# Pothole detection

## Import libraries

In [None]:
import numpy as np
import os
import csv
from PIL import Image

import keras
import keras.preprocessing.image as img
from keras.applications import ResNet50, VGG16
from keras.layers import Dense, Conv2D, BatchNormalization, Activation, Flatten
from keras.layers.pooling import GlobalMaxPool2D, GlobalAveragePooling2D
from keras.models import Model
from keras.optimizers import SGD, Adam
from keras import backend as K

import matplotlib
import matplotlib.pyplot as plt
%matplotlib inline

## Crop images and save in a new folder

The idea is to crop the dashboard and the sky parts of the images to save some computing power.  if the potholes in the test set appear outside these margins, this model will not be able to detect them. Which might be one of the reasons for the big difference between the validation (97%) and test accuracy (86%).

In [None]:
# get all the filenames
all_files = []
for path, subdirs, files in os.walk('data'):
    for name in files:
        all_files.append(os.path.join(path, name))

In [None]:
# crop the images and save in data_crop folder
for f in all_files:
    temp_img = Image.open(f)
    temp_img = temp_img.crop((0, 600-435, 800, 600-435+185))
    temp_img.save('data_crop' + f.split('data')[1])

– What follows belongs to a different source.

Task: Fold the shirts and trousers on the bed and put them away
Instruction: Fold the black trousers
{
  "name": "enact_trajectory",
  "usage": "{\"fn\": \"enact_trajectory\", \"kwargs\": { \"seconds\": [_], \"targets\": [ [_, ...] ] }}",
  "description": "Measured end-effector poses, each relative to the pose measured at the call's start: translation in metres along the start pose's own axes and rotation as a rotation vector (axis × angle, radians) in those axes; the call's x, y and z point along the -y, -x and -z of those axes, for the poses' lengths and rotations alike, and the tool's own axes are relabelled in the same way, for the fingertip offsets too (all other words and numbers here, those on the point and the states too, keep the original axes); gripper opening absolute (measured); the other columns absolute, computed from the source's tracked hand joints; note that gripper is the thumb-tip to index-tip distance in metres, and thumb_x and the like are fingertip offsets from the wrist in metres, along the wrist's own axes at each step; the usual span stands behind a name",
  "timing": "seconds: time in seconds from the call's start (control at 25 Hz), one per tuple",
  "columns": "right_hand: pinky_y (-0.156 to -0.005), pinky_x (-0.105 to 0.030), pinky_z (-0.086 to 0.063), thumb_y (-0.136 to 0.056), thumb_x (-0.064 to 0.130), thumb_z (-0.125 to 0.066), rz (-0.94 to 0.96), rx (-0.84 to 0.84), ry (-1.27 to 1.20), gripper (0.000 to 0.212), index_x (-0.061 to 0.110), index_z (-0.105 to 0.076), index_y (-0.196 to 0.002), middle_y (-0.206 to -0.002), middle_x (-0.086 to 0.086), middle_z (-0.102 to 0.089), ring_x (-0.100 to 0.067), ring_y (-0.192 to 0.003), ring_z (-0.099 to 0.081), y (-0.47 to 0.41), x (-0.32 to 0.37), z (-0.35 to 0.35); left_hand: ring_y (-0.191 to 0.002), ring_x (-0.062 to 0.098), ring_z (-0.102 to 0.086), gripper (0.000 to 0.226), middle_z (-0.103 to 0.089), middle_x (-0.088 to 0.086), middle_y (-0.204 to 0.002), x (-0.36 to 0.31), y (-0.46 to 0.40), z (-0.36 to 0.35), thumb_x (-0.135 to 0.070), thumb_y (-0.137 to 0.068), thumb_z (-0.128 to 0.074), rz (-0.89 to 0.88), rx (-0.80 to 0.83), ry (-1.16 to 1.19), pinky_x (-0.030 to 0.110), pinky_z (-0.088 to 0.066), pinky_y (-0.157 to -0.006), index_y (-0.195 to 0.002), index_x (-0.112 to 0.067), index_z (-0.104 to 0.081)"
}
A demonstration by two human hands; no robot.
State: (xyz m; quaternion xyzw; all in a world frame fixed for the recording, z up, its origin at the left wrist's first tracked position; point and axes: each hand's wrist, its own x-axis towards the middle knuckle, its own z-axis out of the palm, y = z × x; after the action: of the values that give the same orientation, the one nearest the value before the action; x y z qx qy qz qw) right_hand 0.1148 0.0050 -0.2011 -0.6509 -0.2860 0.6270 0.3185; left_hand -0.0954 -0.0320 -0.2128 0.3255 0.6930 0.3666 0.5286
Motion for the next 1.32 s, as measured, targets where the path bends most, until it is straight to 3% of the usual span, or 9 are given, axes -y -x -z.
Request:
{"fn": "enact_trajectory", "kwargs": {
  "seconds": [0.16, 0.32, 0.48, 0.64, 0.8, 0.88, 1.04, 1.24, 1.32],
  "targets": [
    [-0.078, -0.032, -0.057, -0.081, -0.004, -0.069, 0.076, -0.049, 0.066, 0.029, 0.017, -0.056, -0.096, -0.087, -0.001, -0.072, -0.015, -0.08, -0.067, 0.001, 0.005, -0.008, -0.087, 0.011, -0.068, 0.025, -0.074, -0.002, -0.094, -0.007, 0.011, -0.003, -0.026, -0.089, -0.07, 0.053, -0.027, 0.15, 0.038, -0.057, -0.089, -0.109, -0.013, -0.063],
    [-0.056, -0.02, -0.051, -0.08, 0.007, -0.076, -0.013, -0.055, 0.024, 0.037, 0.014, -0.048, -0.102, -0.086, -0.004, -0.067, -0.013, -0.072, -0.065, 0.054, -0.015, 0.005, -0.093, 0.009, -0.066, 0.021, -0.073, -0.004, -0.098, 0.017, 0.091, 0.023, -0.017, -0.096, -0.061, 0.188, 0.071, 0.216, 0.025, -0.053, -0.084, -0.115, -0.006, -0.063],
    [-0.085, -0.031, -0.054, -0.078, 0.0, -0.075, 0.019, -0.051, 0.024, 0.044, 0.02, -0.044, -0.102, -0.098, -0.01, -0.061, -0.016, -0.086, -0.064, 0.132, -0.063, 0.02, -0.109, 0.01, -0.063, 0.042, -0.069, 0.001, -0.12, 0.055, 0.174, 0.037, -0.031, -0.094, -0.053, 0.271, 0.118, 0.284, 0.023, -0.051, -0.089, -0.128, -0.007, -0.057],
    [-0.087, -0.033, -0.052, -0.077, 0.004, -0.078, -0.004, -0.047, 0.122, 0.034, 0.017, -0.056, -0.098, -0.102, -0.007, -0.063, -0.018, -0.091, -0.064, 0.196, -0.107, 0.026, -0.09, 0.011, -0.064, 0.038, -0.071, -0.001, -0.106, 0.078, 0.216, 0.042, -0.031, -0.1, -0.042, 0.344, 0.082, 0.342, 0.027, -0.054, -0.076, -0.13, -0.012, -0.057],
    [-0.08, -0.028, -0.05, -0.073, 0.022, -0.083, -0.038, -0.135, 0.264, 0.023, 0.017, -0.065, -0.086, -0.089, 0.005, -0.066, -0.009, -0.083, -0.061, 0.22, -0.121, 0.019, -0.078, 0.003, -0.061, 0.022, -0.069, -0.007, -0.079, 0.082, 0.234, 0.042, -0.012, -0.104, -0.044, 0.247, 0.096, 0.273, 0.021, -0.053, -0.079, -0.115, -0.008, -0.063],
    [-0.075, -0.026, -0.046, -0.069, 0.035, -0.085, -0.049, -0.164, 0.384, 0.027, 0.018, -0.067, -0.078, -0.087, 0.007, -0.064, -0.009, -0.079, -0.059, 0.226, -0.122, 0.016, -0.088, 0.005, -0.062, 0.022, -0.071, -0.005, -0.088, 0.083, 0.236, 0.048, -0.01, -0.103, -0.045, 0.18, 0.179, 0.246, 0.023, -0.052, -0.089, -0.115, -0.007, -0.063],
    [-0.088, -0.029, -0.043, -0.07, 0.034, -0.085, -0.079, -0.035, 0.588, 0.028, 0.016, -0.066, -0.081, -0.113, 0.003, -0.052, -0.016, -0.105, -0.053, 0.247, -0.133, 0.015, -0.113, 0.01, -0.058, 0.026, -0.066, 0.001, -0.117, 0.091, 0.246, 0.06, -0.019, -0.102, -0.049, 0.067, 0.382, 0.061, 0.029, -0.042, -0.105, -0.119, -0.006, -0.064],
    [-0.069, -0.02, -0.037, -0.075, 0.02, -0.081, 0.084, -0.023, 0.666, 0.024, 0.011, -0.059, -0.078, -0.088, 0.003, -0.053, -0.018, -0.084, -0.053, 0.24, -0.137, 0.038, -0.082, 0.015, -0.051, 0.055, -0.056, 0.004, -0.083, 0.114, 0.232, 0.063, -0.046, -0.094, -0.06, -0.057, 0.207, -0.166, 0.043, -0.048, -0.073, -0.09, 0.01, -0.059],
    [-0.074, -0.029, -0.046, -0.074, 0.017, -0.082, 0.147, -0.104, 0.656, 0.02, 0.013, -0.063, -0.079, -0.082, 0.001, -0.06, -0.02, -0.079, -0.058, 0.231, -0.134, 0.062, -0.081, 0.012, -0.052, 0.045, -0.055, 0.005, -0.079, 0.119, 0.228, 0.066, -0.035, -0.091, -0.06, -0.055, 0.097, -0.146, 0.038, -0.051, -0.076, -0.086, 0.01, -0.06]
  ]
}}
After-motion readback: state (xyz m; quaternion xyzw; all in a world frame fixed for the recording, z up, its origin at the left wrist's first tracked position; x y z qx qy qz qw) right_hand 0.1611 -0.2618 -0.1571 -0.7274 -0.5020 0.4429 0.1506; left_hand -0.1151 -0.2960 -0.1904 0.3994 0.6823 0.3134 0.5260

## Create train and validation folders

Here we take 500 random images from the `train` folder and move it to the `valid` folder. we can do this either with the images in `data` or `data_crop`. 500 images is probably not enough to obtain a reasonable estimate of the test accuracy.

In [None]:
train_files = []
for path, subdirs, files in os.walk('data/train/'):
    for name in files:
        train_files.append(os.path.join(path, name))

In [None]:
np.random.shuffle(train_files)

valid_files = train_files[:500]
train_files = train_files[500:]

for f in valid_files:
    os.rename(f, 'data/valid/' + f.split('data/train/')[1])

In [None]:
%mv data/valid/positive/* data/train/positive/
%mv data/valid/negative/* data/train/negative/

I realise what caused the huge difference between validation and test accuracy. The images were taken from different frames of video footage. Therefore, images that were taken say 1 second frames apart are very similar to each other, depending how fast the driver was going at the time. Thus if we randomly sample images from the training set for a validation set, some of the validation images will look very similar to the images in the training set. I suspect the images in the test set are from totally different video footage and not similar to any of the training images. Thus the big difference!
For a more appropriate validation set, we need to find a way to group the images by the sequence they were taken in.

## Setup data generators

The following section creates the batch generators for training and validation.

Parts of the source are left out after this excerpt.